Bithynia'da, Kalkedon'da doğan ve özellikle hatip olarak ün salan Thrasymakhos MÔ V. yüzyılın son otuz yılında faaliyet gösterir. Aristophanes'in Mô 427'de yazdığı Daitaleis'te [Şölene Katılanlar) ondan sunduğu alıntının da gösterdiği üzere, Atina'da da bulunmuştur. Tüm Sofistler gibi ana ilgi alanı doğa felsefesidir (85A9 DK) ve hem siyaset hem de retorik içerikli sayısız eser yazar.
Tarihsel Thrasymakhos ile Platon'un Thrasymakhos'u
Thrasymakhos'un siyasi düşüncesinin yeniden kurgulanması,
Platon'un Devlet'in ilk kitabında ona atfettiği tezlerin gerçekten ona ait olup
olmadığının bilinmemesinden dolayı son derece zordur.

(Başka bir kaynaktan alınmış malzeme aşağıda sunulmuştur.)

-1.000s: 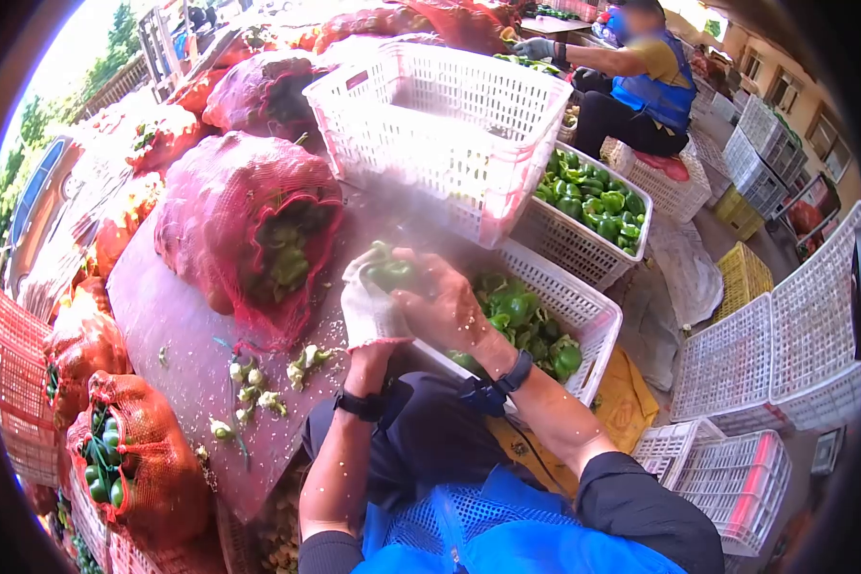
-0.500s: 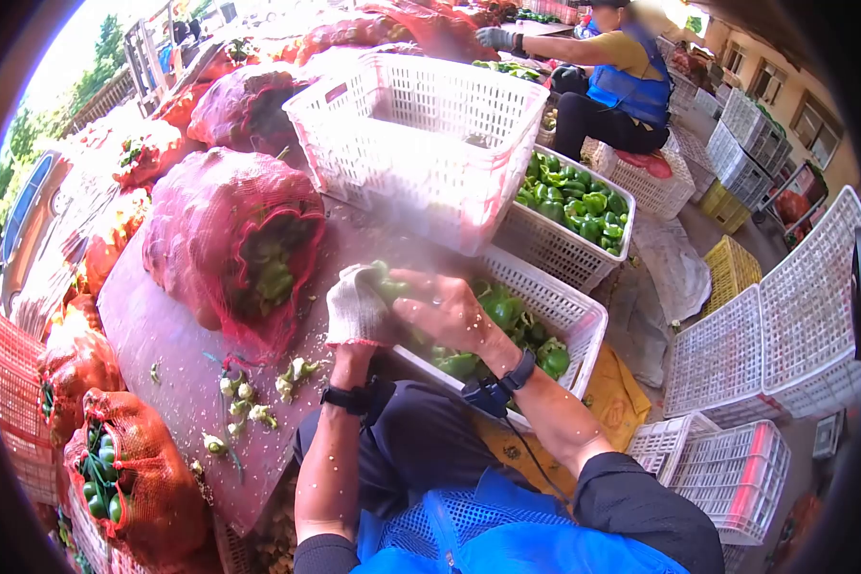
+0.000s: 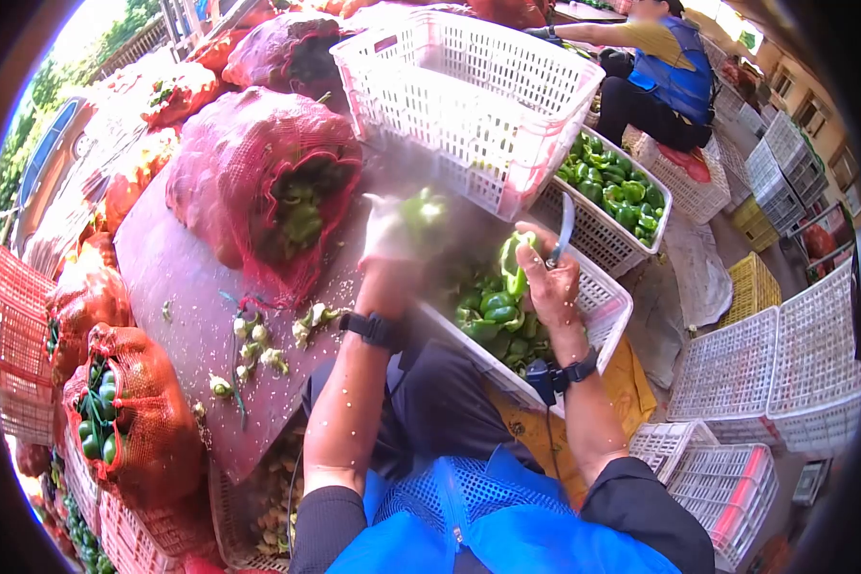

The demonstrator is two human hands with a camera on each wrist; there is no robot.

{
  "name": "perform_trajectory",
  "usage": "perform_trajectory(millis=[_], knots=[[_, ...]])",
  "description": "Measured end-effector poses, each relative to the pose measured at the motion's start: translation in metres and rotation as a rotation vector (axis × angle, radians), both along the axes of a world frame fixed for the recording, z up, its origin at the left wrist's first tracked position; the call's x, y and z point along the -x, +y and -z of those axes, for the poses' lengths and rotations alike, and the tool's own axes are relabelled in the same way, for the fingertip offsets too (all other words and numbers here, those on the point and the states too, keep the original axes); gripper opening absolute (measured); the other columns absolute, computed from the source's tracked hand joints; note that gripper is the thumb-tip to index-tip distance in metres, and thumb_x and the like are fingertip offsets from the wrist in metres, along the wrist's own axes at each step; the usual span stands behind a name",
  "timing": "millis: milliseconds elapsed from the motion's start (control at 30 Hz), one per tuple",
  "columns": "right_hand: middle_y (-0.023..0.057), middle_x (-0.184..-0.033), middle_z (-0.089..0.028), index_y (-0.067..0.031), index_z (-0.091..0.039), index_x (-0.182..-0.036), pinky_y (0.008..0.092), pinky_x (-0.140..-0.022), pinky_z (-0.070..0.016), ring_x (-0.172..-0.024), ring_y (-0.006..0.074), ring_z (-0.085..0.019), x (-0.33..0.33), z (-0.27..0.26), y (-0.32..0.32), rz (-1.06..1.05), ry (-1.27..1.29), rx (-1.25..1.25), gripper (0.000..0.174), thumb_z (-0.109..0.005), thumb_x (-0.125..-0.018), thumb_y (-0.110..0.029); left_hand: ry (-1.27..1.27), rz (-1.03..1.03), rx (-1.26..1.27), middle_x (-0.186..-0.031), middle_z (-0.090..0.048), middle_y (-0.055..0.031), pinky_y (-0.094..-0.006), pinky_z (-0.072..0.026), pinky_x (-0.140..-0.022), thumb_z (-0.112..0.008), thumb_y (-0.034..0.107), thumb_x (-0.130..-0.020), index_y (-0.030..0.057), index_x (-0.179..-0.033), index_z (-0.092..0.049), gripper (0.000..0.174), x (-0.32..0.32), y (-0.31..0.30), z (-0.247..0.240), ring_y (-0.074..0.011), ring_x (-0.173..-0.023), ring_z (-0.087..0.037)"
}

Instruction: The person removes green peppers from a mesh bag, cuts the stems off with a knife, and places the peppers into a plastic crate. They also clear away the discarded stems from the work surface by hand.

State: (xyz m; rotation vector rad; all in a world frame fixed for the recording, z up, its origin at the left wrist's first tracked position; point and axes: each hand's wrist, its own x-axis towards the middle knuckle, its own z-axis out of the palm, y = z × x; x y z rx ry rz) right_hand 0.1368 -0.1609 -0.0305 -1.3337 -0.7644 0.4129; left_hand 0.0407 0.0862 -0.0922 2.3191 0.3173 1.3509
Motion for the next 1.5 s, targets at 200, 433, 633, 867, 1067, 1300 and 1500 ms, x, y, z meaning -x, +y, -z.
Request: perform_trajectory(millis=[200, 433, 633, 867, 1067, 1300, 1500], knots=[[0.0196, -0.135, -0.059, -0.0011, -0.064, -0.128, 0.0404, -0.092, -0.0552, -0.110, 0.0320, -0.067, -0.003, -0.042, 0.007, 0.031, -0.870, 0.184, 0.063, -0.082, -0.081, -0.039, 0.335, 0.315, 1.195, -0.101, -0.070, -0.0073, -0.0323, -0.0514, -0.083, -0.058, 0.016, -0.096, -0.0024, -0.127, -0.058, 0.037, 0.031, -0.071, -0.087, -0.0147, -0.089, -0.066], [0.0195, -0.128, -0.064, -0.0024, -0.069, -0.120, 0.0421, -0.103, -0.0496, -0.121, 0.0347, -0.061, -0.017, -0.040, 0.043, -0.358, -0.820, 0.150, 0.039, -0.072, -0.082, -0.009, 1.216, -0.045, -0.432, -0.114, -0.068, -0.0165, -0.0388, -0.0410, -0.106, -0.063, 0.029, -0.086, 0.0030, -0.112, -0.070, 0.037, 0.031, -0.057, -0.070, -0.0269, -0.113, -0.062], [0.0198, -0.112, -0.070, -0.0011, -0.072, -0.112, 0.0395, -0.092, -0.0550, -0.105, 0.0337, -0.068, -0.008, -0.016, 0.051, -0.188, -0.828, 0.085, 0.027, -0.069, -0.086, -0.008, 1.277, -0.258, -0.640, -0.118, -0.067, -0.0186, -0.0380, -0.0355, -0.112, -0.064, 0.024, -0.083, 0.0019, -0.115, -0.069, 0.040, 0.017, -0.056, -0.035, -0.0289, -0.120, -0.059], [0.0209, -0.108, -0.069, 0.0033, -0.070, -0.109, 0.0398, -0.087, -0.0562, -0.098, 0.0375, -0.069, 0.013, 0.001, 0.049, 0.118, -0.864, 0.033, 0.024, -0.066, -0.086, -0.005, 1.189, -0.240, -0.038, -0.109, -0.070, -0.0150, -0.0354, -0.0486, -0.096, -0.066, 0.017, -0.083, 0.0077, -0.108, -0.071, 0.027, 0.021, -0.099, -0.076, -0.0288, -0.108, -0.065], [0.0212, -0.106, -0.070, 0.0045, -0.070, -0.107, 0.0389, -0.086, -0.0559, -0.097, 0.0370, -0.069, 0.016, 0.015, 0.045, 0.164, -0.824, 0.067, 0.026, -0.067, -0.083, -0.003, 1.142, -0.162, 0.121, -0.106, -0.069, -0.0195, -0.0361, -0.0543, -0.085, -0.067, 0.017, -0.082, -0.0001, -0.105, -0.067, 0.029, 0.025, -0.096, -0.094, -0.0330, -0.099, -0.067], [0.0128, -0.100, -0.074, 0.0042, -0.071, -0.103, 0.0316, -0.082, -0.0539, -0.092, 0.0191, -0.069, 0.005, 0.007, 0.046, 0.022, -0.371, 0.200, 0.019, -0.069, -0.086, -0.004, 0.755, -0.123, 0.391, -0.110, -0.067, -0.0219, -0.0379, -0.0542, -0.088, -0.056, 0.021, -0.095, -0.0043, -0.129, -0.055, 0.042, 0.027, -0.103, -0.101, -0.0322, -0.098, -0.067], [0.0118, -0.099, -0.073, 0.0031, -0.070, -0.103, 0.0311, -0.082, -0.0538, -0.093, 0.0177, -0.069, 0.011, 0.009, 0.046, 0.112, -0.318, 0.071, 0.019, -0.069, -0.084, 0.001, 1.262, -0.348, 0.071, -0.116, -0.068, -0.0128, -0.0302, -0.0495, -0.095, -0.064, 0.035, -0.088, 0.0069, -0.116, -0.069, 0.039, 0.007, -0.102, -0.077, -0.0232, -0.111, -0.064]])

Burada bu karmaşık
meseleye fazla girmeden, Thrasymakhos'un tarihsel kişiliğiyle ilgili olarak
başka yollardan bildiklerimizin Platon'un söylediklerini
ne teyit etmeye ne de çürütmeye yeterli olduğunu
gözlemlemekle yetinebiliriz, dolayısıyla Platon'un tasviri -bir
hipotezin sınırları içinde de olsa- göz önüne alınabilir.
Siyasi düşünceleri
Platon'un Thrasymakhos'u her şeyden önce her şehrin
(demokrasi, oligarşi veya tiranlık şeklinde yönetiliyor olsun) sadece hakim
gruba faydalı olanı (sympheron) kendine nomos olarak dayattığını öne sürer.
Benzer şekilde, ahlaki ve siyasi erdemler de örf ve adetlerden
kaynaklanır: Adil insan aslında zayıf olup doğası itibarıyla sahip olduğu
zayıflığını korumak için yaptırımlara başvurur, adalet de güçsüzlükten başka bir
şey değildir. Sadece doğa anlamında ele alınınca adaletsizlik "daha
güçlüdür, özgür insanların ve egemen olanların hakkıdır" (Devlet, 344c);
ama sadece büyük olaylar yoluyla ve bir defada gerçekleştirilmelidir, çünkü
küçük olaylar şeklinde gerçekleştiği zaman fiili olarak cezalandırılır; sonuca
ulaşan adaletsizlik ise normalde cezalandırılmaz ve kreittönun, yani en güçlü
olanın üstünlük hakkına sahip olduğuna dair ilkenin zaferine işaret eder.
İktidar
Platon'un Thrasymakhos'una göre antikçağın kalos kai agathos [güzel ve iyi] insan ideali, siyasi açıdan en iyi olan insanın üstünlüğünün kuramlaştırılmasına dönüşmüştür. Siyasi açıdan en iyi olan, radikal bir yanlılık eylemiyle iktidarı ele geçirir; egemen hale gelen insanın hakiki fiili gerçeklikte en güçlü kişi olması durumunda yanlılık doğaya uygun olacaktır; bu durumda de iure ve de factonun alanları örtüşecek, tam tersi durumda ise yanlılık doğaya karşı olacaktır. Böylece haklı sebep kuralı temelinde tiranlığı gerekçelendirmek mümkün olduğu gibi, tam tersine her tür yönetim şeklinin physis açısından gerekçelendirilmesi mümkün olmayan boyun eğdirme temelini ortaya çıkarmak mümkündür. Bu açıdan nomos hiçbir haklı sebebi temel almaz, hatta tamamıyla temelsizdir ve sadece egemen olmayı başaranların şehre güçlerini dayatması anlamında geçerlidir; burada Platon'un Thrasymakhos'unun kutsallığa saygısız olan akılcılığının deneysel doğrulamayı ve gerçekliğin irrasyonelliğini uygun ve geçerli bir değerlendirme normu olarak benimsediği görülür. Bu düşünceler tarihsel Thrasymakhos'a ait olsun, -veya daha da muhtemel olanı- Thrasymakhos yoluyla Platon, ikinci Sofist kuşağı tarafından ortaya atılmış bir dizi teorik ifadeyi bir kişide birleştirmek istemiş olsun, bu düşünceler ışığında hem Kritias'ın siyasi iktidar konusunda öne sürdüğü karmaşık analizin hem de Iamblikhos'un anonim eserinin demokrasi açısından tepkisinin daha anlamlı olduğu kesindir.